To verify the efficiency and accuracy of each method, the ROC (receiver operating charcacteristics) method was employed. Two assumptions are needed in order to verify the maps. One is that landslides are related to spatial information such as slope and aspect, and the other is that future landslides will be affected by triggering factors such as rainfall (Chung and Fabbri 1999). Both assumptions are satisfied in this study. ROC curves explain how well the prediction models fit the data of landslide-causative factors with landslide occurrences to predict future landslides. Verification by ROC is done by first sorting the landslide hazard indexes (LHI) in a descending order. The ordered indexes are then divided into 100 classes and set on the y-axis, with accumulated 1 % intervals on the x-axis (Pradhan and Lee 2010). The resulting graph shows a curve that explains how well the model and factors predict future landslides (Chung and Fabbri 1999). The area under the curves reflects the accuracies of the prediction models and is one of the commonly used accuracy statistics in natural hazard assessments (Beguria 2006). Landslide hazard maps produced using frequency ratio, statistical index, LNSF and Poisson distribution achieve accuracies of 78.52 %, 78.12 %, 72.93 % and 78.51 %, respectively. Frequency ratios and Poisson distributions are capable of producing a landslide hazard map with the highest accuracy among these four approaches in this study area. Both approaches work equally well, with most of the landslide locations found to be within the highest 20 % of the landslide hazard index. The LNSF approach is found to be less effective in producing landslide hazard maps as compared to the other three approaches.

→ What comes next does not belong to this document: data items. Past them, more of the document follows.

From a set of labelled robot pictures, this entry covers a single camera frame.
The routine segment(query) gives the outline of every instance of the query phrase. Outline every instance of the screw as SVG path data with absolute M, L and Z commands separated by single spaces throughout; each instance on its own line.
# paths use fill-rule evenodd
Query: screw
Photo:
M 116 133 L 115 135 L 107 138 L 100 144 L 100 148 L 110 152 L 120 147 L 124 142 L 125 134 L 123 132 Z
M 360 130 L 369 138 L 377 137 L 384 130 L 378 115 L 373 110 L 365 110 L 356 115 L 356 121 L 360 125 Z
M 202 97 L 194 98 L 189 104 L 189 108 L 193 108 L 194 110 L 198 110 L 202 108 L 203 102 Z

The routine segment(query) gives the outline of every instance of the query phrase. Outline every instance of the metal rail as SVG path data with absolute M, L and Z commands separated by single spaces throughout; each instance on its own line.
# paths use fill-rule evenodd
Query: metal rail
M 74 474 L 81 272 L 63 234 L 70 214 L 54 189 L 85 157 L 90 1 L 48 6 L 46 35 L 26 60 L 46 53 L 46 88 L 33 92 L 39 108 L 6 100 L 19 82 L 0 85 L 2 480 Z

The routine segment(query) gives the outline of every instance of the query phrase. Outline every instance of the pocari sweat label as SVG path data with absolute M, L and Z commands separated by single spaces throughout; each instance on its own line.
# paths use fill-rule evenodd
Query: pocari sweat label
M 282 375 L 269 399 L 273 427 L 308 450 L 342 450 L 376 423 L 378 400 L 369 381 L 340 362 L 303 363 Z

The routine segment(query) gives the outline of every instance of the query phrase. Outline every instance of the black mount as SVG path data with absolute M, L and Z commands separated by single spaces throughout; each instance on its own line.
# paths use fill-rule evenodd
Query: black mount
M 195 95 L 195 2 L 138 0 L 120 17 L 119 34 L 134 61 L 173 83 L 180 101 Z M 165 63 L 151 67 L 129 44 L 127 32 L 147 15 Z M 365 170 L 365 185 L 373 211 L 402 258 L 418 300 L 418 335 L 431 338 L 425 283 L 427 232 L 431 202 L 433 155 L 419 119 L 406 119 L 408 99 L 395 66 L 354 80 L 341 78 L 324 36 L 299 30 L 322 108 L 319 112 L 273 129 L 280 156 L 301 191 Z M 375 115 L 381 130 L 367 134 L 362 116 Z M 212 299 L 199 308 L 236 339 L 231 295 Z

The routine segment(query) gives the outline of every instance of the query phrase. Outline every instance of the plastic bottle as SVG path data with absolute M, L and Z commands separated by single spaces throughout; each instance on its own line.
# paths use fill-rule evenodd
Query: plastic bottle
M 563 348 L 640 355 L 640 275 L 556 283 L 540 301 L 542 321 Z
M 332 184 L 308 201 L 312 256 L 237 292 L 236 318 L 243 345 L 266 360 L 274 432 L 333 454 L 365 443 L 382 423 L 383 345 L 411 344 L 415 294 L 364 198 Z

Landslide hazard mapping is done by segregating the LHI (landslide hazard index) into several categories of risks. In this study, the indexes are categorized into four groups: Highly hazardous for the highest 10 % of the indexes (90–100 %), Hazardous for the next 10 % (80–90 %), Moderately hazardous for the next 20 % (60–80 %) and Not hazardous for the remaining 60 % (0–60 %). Figure 2 shows the landslide hazard maps produced using the frequency ratio method and statistical index. Landslide hazard maps produced using the landslide nominal susceptibility factor and Poisson distribution are shown in Fig. 3.

Fig. 2
figure 2

Landslide hazard maps for Penang Island generated using (a) Frequency ratio and (b) statistical index

Fig. 3
figure 3

Landslide hazard maps for Penang Island generated using (a) landslide nominal susceptibility factor and (b) poisson distribution

Conclusion

Due to the limitation of flat land in Penang Island, more hill areas are being exploited for housing and development. This creates a scenario in which a landslide assessment is needed to warn people of potential landslides in risky areas. Prediction models such as statistical or probabilistic methods are simple methods which have been proven to yield good results in landslide prediction. Landslide causative factors depend on the availability of GIS images of the research area. In this paper, landslide hazard maps of Penang Island were produced with frequency ratios, statistical indexes, nominal susceptibility factors and Poisson distributions using twelve landslide-causative factors. The frequency ratio and Poisson distribution methods are proven to produce landslide hazard maps with the highest accuracy, followed by statistical index and nominal susceptibility factor. The accuracies show that the Poisson distribution also can be used as a tool for hazard mapping and these maps can be useful in the planning of future urban infrastructure development.